■ **Problem description**:
Would you copy the records exactly, leaving the pictures out?

(Stored data)
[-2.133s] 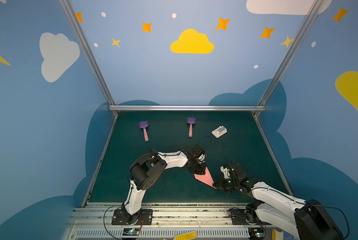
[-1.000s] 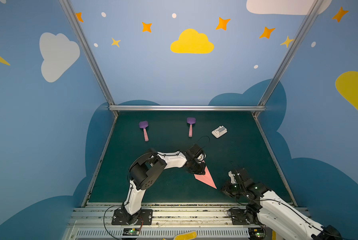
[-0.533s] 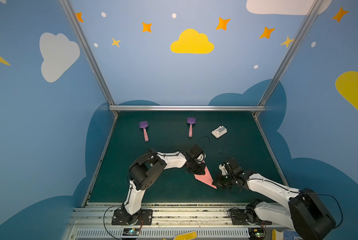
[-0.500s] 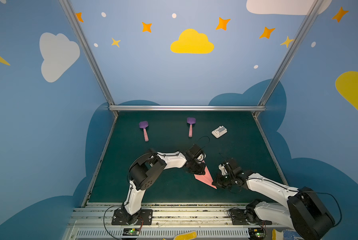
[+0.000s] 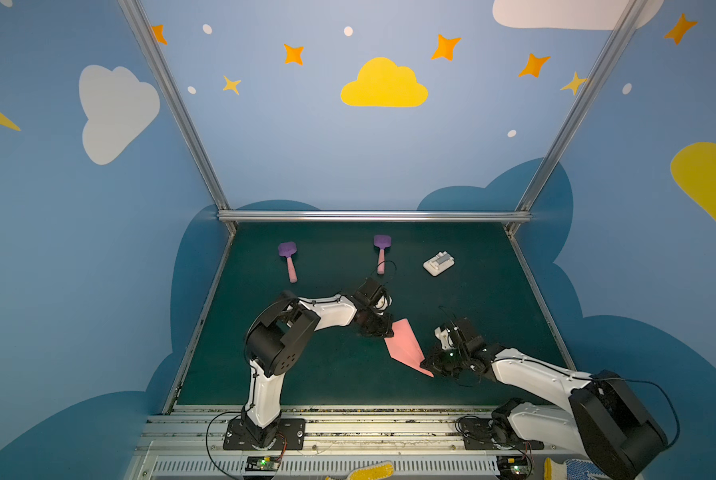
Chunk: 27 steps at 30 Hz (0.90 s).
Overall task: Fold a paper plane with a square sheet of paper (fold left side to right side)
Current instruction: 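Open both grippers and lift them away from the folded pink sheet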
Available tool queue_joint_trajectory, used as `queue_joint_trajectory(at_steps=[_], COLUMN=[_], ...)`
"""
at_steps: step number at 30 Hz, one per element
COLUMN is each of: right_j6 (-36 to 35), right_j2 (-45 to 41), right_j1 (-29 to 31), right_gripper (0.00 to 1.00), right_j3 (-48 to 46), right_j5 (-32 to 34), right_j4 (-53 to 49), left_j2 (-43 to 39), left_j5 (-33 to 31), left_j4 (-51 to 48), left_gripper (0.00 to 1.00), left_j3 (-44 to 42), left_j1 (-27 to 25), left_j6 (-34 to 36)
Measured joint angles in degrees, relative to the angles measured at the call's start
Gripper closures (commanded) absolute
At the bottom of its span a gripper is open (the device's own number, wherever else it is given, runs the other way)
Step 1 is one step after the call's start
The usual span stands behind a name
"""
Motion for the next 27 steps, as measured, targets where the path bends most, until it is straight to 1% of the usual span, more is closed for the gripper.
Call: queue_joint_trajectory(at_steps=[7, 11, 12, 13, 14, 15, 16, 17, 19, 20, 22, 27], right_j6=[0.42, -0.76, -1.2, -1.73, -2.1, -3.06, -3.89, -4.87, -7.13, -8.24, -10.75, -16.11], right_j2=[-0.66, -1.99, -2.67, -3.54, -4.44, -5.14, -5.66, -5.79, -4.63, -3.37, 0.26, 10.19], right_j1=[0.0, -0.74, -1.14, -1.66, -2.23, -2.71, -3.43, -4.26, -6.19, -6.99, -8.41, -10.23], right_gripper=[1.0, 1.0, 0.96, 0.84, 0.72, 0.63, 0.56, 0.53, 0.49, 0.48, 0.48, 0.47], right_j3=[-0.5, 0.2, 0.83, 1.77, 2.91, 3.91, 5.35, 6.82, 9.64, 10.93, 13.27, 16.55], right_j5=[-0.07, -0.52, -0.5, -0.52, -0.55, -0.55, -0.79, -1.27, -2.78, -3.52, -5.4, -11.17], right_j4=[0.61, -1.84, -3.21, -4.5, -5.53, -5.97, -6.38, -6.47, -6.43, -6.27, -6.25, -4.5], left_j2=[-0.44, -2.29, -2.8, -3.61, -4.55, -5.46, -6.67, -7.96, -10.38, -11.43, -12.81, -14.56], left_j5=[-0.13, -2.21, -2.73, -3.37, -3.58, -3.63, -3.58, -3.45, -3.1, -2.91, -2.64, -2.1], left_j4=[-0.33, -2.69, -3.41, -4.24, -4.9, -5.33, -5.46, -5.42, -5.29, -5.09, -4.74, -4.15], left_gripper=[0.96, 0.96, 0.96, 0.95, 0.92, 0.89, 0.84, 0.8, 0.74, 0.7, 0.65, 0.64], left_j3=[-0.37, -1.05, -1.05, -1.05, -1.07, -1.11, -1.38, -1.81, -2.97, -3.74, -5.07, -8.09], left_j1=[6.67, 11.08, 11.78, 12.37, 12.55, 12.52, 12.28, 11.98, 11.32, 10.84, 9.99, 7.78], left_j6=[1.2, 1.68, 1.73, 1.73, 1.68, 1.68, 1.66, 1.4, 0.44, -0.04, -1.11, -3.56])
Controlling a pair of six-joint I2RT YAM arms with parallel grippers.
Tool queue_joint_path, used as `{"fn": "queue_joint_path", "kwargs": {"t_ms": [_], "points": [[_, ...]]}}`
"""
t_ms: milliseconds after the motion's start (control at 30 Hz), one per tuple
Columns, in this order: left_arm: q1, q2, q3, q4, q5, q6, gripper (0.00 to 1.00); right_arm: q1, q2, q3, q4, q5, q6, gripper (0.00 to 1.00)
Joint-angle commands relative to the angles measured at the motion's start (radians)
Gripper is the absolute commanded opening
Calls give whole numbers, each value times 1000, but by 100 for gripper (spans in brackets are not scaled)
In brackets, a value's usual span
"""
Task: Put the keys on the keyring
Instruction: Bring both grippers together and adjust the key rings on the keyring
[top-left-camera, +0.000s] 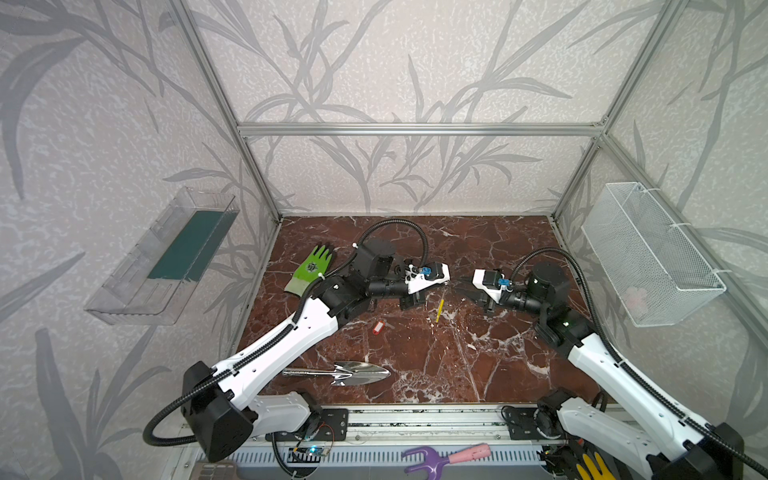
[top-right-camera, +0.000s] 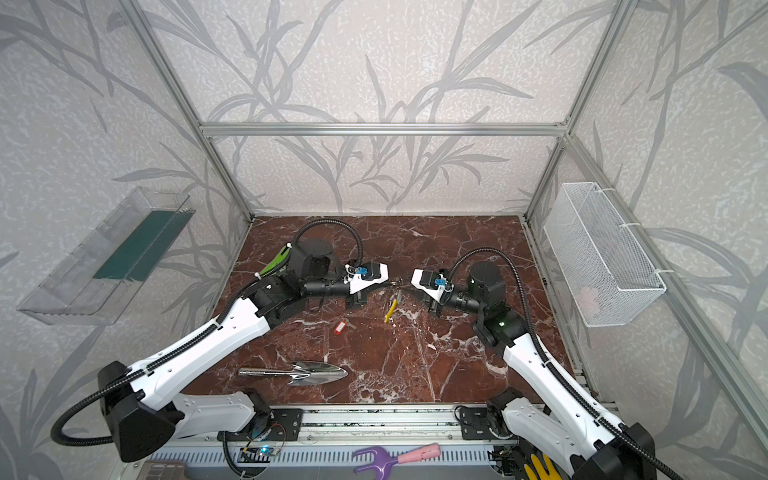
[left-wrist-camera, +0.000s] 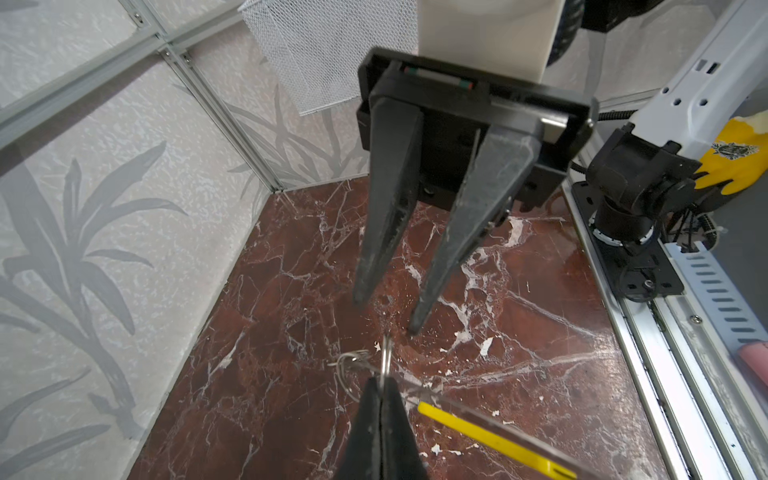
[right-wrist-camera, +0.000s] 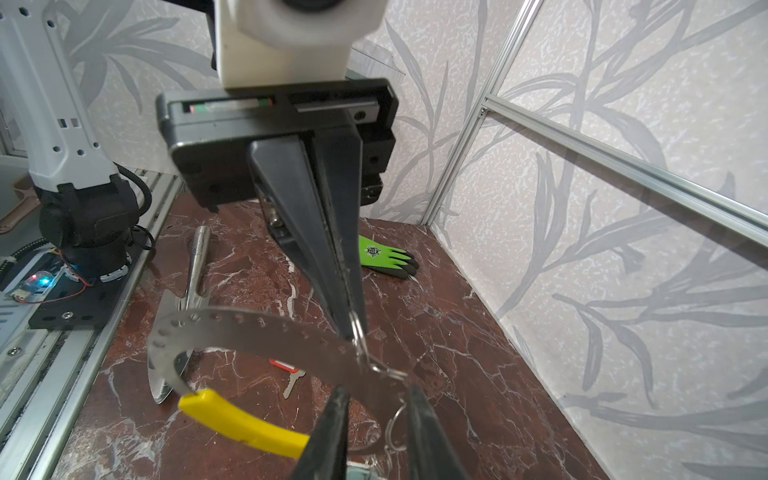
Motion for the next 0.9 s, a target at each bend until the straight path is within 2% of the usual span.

■ **Solution**:
[-2.133s] 
[-1.000s] 
[-0.533s] 
[-0.500s] 
[+0.000s] 
Chunk: 27 steps at 30 Hz (0.90 s).
Overall task: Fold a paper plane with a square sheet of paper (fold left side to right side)
Current instruction: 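Open both grippers and lift them away from the folded pink sheet
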Available tool queue_joint_trajectory, used as `queue_joint_trajectory(at_steps=[_], COLUMN=[_], ...)`
"""
at_steps: step number at 30 Hz, one per element
COLUMN is each of: right_j6 (-36 to 35), right_j2 (-45 to 41), right_j1 (-29 to 31), right_gripper (0.00 to 1.00), right_j3 (-48 to 46), right_j5 (-32 to 34), right_j4 (-53 to 49), left_j2 (-43 to 39), left_j5 (-33 to 31), left_j4 (-51 to 48), left_gripper (0.00 to 1.00), left_j3 (-44 to 42), left_j1 (-27 to 25), left_j6 (-34 to 36)
Measured joint angles in degrees, relative to the angles measured at the call's start
Gripper closures (commanded) absolute
At the bottom of its span a gripper is open (the device's own number, wherever else it is given, runs the other way)
Step 1 is one step after the call's start
The usual span stands behind a name
"""
Motion for the next 27 steps, as measured, targets where the path bends most, until it is straight to 1% of the usual span, more is closed for the gripper.
Call: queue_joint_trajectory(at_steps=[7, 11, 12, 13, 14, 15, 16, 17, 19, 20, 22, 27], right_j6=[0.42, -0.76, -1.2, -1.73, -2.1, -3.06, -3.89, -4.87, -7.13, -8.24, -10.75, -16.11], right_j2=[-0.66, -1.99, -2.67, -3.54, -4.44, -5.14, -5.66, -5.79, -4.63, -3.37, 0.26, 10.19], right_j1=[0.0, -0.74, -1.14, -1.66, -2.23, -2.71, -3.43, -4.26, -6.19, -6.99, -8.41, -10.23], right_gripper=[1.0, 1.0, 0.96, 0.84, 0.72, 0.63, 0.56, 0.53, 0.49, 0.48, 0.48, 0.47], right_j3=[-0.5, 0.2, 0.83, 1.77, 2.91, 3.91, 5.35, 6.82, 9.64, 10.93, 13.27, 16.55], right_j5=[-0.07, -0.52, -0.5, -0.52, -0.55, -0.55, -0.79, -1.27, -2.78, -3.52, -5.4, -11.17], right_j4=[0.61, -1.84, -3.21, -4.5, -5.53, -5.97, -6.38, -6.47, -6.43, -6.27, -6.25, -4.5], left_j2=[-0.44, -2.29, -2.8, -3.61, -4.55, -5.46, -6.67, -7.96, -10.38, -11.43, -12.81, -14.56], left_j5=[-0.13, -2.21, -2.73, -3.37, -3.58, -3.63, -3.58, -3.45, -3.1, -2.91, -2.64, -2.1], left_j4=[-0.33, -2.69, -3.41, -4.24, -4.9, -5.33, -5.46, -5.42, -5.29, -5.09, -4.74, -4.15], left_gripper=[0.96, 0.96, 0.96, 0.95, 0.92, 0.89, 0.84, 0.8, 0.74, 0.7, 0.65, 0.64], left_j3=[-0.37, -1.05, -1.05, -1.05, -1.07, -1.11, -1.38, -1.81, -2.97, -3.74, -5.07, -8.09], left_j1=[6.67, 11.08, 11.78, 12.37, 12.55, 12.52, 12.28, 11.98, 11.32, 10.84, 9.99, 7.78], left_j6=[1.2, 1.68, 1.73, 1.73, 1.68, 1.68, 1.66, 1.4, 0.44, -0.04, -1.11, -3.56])
Controlling a pair of six-joint I2RT YAM arms with parallel grippers.
Tool queue_joint_path, used as `{"fn": "queue_joint_path", "kwargs": {"t_ms": [_], "points": [[_, ...]]}}`
"""
t_ms: milliseconds after the motion's start (control at 30 Hz), one per tuple
Columns, in this order: left_arm: q1, q2, q3, q4, q5, q6, gripper (0.00 to 1.00); right_arm: q1, q2, q3, q4, q5, q6, gripper (0.00 to 1.00)
Joint-angle commands relative to the angles measured at the motion's start (radians)
Gripper is the absolute commanded opening
Calls give whole numbers, each value times 1000, but by 100 for gripper (spans in brackets are not scaled)
In brackets, a value's usual span
"""
Task: Put the keys on the keyring
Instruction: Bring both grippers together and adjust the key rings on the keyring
[top-left-camera, +0.000s] 
[top-right-camera, +0.000s] 
[left-wrist-camera, +0.000s] 
[right-wrist-camera, +0.000s] 
Motion for the next 0.9 s, a target at each bend until the straight path is within 2% of the usual span.

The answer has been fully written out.